### INSTRUCTIONS FOR THE TASK
What is needed here is an exact repetition of the records below, beginning at the line that has "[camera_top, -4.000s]" and stopping after the line that has "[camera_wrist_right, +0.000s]".

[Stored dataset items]
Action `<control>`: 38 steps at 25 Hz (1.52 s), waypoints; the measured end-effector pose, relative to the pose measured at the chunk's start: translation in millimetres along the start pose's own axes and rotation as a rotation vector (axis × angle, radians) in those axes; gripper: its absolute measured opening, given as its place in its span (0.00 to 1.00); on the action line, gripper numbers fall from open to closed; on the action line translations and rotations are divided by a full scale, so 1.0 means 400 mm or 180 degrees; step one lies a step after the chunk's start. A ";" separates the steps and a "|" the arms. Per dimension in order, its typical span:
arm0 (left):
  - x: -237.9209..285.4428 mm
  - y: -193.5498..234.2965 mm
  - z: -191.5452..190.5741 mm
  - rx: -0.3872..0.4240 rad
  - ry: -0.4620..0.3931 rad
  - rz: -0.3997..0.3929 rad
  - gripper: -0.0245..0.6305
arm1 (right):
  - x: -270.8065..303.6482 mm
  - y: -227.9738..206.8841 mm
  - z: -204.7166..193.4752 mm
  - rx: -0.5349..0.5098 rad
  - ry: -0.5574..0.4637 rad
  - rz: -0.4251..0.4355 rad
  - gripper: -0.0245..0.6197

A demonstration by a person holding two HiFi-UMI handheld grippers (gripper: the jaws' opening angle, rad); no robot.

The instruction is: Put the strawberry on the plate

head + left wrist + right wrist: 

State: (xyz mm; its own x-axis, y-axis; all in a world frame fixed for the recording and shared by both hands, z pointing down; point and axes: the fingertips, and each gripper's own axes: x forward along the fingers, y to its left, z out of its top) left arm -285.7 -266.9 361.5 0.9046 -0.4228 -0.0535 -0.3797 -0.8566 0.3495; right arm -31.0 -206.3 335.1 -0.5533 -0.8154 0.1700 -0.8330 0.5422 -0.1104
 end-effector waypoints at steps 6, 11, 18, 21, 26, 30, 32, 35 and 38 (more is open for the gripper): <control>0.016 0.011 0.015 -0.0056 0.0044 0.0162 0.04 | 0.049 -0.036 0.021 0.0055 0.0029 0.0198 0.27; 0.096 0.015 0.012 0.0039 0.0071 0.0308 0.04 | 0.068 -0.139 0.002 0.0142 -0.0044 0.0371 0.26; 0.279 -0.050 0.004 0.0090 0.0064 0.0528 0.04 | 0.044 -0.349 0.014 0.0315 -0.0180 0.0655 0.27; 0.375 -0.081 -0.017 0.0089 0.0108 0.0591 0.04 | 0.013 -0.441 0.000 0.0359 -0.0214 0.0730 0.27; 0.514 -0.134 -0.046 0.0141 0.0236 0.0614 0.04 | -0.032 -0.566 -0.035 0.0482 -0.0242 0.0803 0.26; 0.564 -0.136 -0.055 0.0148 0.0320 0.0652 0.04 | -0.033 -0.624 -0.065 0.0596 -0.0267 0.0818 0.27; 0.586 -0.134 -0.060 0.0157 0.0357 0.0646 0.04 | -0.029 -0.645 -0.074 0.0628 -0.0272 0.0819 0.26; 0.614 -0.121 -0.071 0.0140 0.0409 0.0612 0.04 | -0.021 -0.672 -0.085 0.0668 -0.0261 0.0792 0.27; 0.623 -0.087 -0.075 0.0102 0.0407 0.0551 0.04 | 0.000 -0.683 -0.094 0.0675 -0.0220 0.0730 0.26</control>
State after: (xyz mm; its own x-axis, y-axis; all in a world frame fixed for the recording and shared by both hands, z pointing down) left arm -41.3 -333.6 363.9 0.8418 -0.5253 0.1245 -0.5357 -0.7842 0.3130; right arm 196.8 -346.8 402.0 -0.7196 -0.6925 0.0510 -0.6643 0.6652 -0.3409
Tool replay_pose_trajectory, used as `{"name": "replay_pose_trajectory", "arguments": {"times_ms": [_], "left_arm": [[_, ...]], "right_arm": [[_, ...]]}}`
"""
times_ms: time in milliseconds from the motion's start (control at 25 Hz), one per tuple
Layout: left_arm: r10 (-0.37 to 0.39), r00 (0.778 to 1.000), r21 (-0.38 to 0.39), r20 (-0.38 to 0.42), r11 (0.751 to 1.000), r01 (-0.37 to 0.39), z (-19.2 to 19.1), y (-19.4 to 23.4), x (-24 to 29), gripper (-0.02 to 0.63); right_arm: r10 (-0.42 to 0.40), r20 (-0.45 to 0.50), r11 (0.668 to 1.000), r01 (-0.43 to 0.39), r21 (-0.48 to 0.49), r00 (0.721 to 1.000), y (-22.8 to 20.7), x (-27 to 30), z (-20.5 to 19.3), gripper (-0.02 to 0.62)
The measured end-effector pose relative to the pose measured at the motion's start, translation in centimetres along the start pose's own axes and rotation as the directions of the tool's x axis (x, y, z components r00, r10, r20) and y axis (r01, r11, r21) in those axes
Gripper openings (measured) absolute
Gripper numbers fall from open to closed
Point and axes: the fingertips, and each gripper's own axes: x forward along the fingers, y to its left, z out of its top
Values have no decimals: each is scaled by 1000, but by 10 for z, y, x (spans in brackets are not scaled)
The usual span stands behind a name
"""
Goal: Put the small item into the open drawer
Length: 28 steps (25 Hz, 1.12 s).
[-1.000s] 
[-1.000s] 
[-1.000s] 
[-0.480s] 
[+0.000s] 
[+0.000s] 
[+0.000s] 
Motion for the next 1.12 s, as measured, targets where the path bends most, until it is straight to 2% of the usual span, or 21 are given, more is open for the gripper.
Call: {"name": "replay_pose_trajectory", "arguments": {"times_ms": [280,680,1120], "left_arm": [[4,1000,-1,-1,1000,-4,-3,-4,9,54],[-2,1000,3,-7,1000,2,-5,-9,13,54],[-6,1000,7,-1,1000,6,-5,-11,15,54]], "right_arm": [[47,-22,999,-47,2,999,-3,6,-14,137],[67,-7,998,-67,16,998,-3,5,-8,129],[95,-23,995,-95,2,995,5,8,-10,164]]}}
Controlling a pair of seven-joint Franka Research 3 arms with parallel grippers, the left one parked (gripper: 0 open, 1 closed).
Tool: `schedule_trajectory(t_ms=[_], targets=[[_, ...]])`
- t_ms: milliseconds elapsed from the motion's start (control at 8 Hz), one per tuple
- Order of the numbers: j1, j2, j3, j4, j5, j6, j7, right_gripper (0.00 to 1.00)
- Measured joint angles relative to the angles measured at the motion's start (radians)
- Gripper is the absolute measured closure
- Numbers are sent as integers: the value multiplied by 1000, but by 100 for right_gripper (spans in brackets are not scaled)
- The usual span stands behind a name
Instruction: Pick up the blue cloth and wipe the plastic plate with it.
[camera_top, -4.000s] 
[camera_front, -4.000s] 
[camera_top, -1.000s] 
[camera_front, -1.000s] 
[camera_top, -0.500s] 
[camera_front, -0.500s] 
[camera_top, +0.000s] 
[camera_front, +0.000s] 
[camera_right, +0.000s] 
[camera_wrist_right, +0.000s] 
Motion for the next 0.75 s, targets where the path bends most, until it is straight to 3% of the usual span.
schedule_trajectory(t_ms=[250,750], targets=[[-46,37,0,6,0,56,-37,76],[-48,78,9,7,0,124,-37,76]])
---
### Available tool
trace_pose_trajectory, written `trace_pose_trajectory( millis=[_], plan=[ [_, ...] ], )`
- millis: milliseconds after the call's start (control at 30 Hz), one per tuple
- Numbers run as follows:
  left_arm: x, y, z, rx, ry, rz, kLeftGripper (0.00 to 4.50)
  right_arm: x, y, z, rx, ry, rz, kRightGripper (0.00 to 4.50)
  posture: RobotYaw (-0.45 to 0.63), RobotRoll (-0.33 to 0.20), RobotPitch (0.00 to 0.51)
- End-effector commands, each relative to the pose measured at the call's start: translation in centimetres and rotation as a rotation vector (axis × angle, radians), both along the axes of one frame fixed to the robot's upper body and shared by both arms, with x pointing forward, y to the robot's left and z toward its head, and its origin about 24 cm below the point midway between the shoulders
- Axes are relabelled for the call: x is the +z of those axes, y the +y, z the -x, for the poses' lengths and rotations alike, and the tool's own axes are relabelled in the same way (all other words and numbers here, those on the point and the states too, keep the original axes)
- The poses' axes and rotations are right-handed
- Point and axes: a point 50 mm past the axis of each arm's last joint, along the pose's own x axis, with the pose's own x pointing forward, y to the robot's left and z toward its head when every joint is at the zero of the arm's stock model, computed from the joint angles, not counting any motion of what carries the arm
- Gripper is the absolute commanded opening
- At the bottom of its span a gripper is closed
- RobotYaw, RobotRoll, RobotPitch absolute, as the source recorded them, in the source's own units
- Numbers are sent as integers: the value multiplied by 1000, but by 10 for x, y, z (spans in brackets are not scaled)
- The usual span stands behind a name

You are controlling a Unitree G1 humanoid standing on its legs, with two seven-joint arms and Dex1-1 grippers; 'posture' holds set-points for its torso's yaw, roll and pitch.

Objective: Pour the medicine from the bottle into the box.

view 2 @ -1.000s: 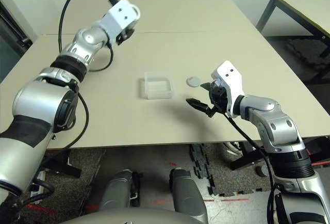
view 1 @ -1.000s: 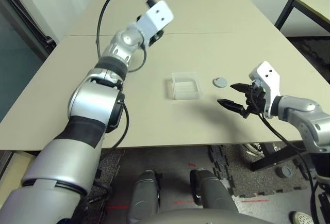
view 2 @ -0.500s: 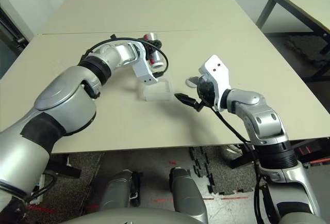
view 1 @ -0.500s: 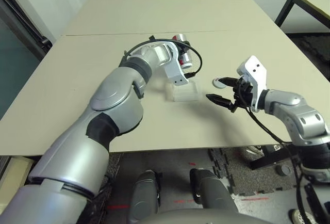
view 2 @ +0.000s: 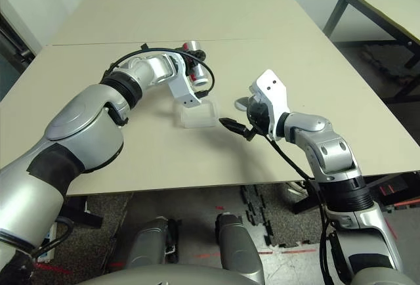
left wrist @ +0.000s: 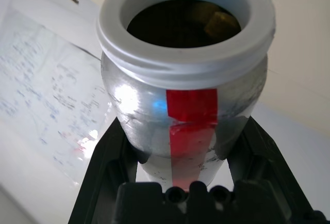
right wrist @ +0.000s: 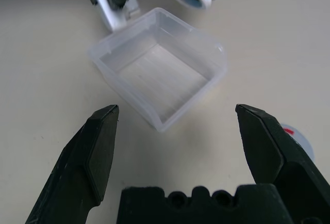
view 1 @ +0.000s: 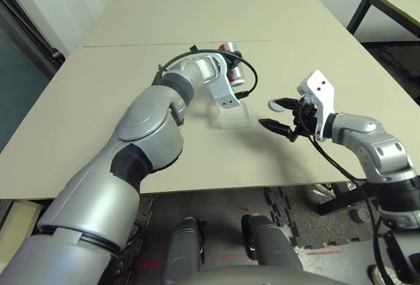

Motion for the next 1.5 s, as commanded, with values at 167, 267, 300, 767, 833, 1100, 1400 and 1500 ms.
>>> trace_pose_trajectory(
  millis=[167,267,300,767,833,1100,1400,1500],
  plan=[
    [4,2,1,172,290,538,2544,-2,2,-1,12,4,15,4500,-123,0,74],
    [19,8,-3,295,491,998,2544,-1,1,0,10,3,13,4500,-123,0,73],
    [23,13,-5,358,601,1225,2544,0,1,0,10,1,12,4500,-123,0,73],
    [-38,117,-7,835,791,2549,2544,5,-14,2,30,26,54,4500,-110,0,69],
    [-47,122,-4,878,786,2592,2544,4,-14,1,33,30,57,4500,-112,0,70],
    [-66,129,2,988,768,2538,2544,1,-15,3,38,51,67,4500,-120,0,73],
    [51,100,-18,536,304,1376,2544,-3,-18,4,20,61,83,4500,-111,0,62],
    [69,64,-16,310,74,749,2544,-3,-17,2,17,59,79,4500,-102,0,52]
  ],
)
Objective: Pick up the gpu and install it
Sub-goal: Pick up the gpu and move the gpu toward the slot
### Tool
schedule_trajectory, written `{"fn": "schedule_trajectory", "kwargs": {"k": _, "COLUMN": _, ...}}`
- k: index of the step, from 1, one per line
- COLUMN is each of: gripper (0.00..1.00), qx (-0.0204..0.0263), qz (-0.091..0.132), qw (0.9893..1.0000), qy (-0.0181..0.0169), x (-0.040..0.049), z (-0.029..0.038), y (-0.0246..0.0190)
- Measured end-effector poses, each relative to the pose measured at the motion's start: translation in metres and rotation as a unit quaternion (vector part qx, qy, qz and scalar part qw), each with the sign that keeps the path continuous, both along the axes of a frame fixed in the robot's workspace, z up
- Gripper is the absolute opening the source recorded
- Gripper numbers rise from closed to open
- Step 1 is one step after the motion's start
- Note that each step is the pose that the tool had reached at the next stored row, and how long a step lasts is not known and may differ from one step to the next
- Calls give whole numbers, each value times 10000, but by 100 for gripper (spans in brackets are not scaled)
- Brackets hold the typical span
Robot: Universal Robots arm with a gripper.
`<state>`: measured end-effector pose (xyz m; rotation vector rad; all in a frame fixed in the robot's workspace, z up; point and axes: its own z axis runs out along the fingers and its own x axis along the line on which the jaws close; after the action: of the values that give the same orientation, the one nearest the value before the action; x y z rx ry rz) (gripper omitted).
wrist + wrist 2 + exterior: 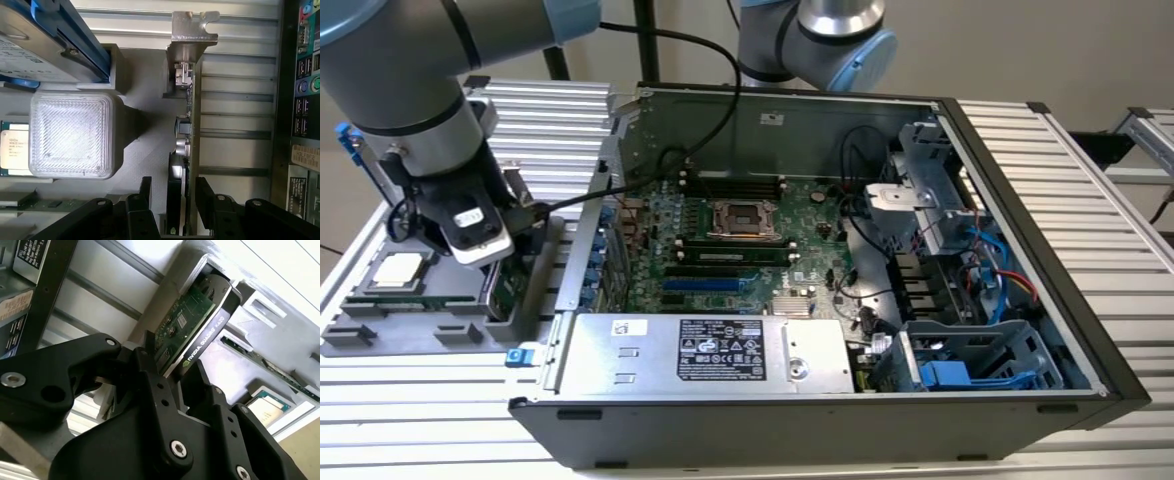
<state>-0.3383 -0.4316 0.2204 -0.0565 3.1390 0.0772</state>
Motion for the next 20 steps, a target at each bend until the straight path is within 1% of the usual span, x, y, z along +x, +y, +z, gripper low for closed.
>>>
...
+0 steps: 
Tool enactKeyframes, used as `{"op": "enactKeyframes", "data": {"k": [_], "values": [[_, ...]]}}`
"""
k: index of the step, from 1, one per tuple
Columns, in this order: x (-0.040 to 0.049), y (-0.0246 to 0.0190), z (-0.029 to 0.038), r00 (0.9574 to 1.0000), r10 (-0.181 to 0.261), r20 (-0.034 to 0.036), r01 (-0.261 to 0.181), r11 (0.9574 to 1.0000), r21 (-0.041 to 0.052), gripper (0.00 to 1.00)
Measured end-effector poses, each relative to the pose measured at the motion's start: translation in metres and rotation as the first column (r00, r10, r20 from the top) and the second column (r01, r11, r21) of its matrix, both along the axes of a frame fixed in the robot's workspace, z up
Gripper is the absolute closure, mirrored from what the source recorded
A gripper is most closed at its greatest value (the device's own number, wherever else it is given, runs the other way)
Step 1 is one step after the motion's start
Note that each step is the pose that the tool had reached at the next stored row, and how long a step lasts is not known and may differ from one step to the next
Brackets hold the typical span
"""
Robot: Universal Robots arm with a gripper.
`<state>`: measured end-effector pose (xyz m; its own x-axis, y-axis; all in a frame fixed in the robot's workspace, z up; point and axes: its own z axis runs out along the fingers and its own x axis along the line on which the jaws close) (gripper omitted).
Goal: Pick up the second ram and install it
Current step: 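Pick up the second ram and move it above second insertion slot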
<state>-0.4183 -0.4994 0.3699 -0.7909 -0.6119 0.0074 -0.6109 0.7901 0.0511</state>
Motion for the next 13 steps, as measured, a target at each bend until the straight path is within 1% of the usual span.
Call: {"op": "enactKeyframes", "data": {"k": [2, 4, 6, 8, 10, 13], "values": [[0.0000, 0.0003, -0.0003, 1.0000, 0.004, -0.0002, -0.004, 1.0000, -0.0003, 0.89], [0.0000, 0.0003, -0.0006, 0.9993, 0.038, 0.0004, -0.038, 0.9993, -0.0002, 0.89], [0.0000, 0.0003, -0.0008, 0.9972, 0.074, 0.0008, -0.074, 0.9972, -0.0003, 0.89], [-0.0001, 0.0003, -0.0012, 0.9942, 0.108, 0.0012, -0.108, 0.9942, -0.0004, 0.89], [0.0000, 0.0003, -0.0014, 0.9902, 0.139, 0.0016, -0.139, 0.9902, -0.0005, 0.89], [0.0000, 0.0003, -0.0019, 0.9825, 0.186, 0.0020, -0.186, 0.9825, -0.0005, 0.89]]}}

### EXPECTED OUTPUT
[camera_top, -4.000s] 
[camera_front, -4.000s] 
[camera_top, -1.000s] 
[camera_front, -1.000s] 
[camera_top, -0.500s] 
[camera_front, -0.500s] 
[camera_top, +0.000s] 
[camera_front, +0.000s] 
[camera_right, +0.000s] 
[camera_wrist_right, +0.000s] 

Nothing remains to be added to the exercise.